MAKES SO MUCH SENSE NOW!  

I love my little girl, I just thought it was interesting how much she appears to be taking after momma (daddy still dark)


----------



## Quossum (Mar 18, 2011)

CKC as in Canadian Kennel Club is a legit organization (unlike the CKC, Continental Kennel Club here in the States, a puppy mill registry). Even backyard breeders can have legitimate purebreds through the AKC or CKC.

But, just wanted to assure you that fading browns are very, very common, even from top breeders. Maybe CharismaticMillie will show up here and post pics of how dramatically her lovely Millie faded over several years, and she is from a very reputable breeder.

Now, if this breeder promised you she *wouldn't* fade, well, that's another story!

It's great that you love her either way. She's very cute!

--Q


----------



## kailyn (Mar 22, 2012)

Oh no, what I was meaning by mentioning the fact that she was BYB was just the fact that she had presented a younger picture of the Dam, prior to fade, and I wasn't given the opportunity to view the parents. I don't think that she was unscrupulous in her breeding practices per se, and no, she did not promise no fade. I have come into contact with far more browns now then ever before and it is clear that most fade to some extent. Sorry if I worded that in a confusing manner!! 

yes, it is Canadian Kennel Club that she is registered to, not the continental club you mentioned.


----------



## tortoise (Feb 5, 2012)

I was under the impression that every poodle color except black (and a rare apricot mutation) is a fading color.


----------



## tortoise (Feb 5, 2012)

Does CKC recognize silver beige color? (Is that silver beige?)


----------



## kailyn (Mar 22, 2012)

tortoise said:


> I was under the impression that every poodle color except black (and a rare apricot mutation) is a fading color.

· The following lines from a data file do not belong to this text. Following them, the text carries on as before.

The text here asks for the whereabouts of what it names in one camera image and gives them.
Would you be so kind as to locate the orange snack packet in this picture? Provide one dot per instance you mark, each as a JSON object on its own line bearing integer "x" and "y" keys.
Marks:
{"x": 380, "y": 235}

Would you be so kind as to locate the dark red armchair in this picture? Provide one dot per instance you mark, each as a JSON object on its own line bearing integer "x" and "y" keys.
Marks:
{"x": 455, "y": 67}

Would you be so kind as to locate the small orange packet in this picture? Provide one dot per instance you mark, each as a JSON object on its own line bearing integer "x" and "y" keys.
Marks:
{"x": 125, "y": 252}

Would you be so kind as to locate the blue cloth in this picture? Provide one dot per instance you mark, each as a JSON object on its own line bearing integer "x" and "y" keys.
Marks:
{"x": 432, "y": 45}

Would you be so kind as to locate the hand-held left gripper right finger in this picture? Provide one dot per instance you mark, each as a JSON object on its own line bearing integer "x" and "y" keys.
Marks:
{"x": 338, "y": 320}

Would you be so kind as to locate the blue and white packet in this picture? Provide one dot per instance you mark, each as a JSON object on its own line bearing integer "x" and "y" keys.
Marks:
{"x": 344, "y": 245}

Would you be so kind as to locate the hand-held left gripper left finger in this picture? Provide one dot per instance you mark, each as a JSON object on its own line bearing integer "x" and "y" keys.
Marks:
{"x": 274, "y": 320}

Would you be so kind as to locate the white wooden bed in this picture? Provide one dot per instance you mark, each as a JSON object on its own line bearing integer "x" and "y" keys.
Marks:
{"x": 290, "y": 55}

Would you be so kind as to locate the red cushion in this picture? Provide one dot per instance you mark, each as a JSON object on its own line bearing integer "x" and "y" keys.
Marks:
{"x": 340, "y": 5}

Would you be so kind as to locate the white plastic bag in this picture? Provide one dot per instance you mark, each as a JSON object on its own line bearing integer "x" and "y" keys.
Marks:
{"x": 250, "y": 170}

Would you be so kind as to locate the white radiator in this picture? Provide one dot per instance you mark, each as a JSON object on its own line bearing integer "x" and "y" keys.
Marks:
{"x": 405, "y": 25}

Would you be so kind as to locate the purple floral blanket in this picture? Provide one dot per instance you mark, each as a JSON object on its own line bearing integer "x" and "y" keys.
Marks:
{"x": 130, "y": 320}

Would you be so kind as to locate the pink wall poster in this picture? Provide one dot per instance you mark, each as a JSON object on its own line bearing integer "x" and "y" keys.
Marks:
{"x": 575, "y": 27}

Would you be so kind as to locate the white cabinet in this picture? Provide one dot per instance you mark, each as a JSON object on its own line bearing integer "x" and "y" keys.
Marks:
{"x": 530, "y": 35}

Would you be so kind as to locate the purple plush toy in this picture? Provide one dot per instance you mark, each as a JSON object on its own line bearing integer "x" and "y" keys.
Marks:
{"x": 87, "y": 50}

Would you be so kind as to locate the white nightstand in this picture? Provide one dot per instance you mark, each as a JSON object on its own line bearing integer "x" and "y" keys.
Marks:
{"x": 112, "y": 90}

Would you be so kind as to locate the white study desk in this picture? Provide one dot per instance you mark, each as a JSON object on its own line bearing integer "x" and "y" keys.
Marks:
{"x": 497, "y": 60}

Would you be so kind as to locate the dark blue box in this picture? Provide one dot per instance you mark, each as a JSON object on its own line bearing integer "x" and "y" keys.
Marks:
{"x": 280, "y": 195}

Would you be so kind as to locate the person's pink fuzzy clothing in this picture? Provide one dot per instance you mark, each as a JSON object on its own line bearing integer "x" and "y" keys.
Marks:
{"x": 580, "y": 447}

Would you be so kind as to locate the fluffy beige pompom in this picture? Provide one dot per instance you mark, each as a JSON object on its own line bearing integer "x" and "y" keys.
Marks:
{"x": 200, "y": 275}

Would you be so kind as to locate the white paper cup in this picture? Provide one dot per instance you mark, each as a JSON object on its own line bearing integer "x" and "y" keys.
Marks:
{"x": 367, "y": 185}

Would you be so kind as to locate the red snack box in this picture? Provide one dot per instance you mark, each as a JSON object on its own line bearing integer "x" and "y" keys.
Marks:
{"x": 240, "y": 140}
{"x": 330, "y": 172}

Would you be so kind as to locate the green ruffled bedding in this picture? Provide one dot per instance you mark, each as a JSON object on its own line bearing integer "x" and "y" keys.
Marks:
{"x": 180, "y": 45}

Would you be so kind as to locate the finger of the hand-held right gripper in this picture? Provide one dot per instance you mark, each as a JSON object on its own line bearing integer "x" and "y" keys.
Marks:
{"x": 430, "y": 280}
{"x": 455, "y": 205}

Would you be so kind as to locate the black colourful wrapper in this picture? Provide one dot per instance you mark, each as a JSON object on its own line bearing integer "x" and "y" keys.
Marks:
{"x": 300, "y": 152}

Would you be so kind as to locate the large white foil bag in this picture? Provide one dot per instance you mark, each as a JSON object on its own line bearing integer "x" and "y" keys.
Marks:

Yes, now that I am more familiar ( I always had light apricots growing up- did not notice the fade), this is my understanding as well.


----------



## paisley pup (Jul 12, 2012)

I was wondering if she was silver beige as well.how old is she?


----------



## kailyn (Mar 22, 2012)

She just turned 3. She is slightly lighter then that second picture. The only recent shots I have of her are dimly lit.


----------



## sarpoodle (Dec 26, 2011)

I didn't realize how common that was. Nash and Lexi were both a deep brown when we got them at 8 months (they are litter mates). They are now 4 yo. Nash hasn't really faded, and his hair has remained incredibly soft. Lexi faded dramatically at roughly 18 months if memory serves, and her hair is much coarser. She almost looks splotchy at times. Sometimes after coming back from the groomers, we will see a tiny patch of dark brown (like the original color). It looks like somebody spilled chocolate syrup on her. Early on, I had wondered if there was a problem with her, but then chalked it up to her being a sliver beige after learning about it.

Greg


----------



## kailyn (Mar 22, 2012)

sarpoodle said:


> I didn't realize how common that was. Nash and Lexi were both a deep brown when we got them at 8 months (they are litter mates). They are now 4 yo. Nash hasn't really faded, and his hair has remained incredibly soft. Lexi faded dramatically at roughly 18 months if memory serves, and her hair is much coarser. She almost looks splotchy at times. Sometimes after coming back from the groomers, we will see a tiny patch of dark brown (like the original color). It looks like somebody spilled chocolate syrup on her. Early on, I had wondered if there was a problem with her, but then chalked it up to her being a sliver beige after learning about it.
> 
> Greg


Oh my goodness! Sleep gets the random brown sproutings too! It's hilarious!


----------



## CharismaticMillie (Jun 16, 2010)

kailyn said:


> She just turned 3. She is slightly lighter then that second picture. The only recent shots I have of her are dimly lit.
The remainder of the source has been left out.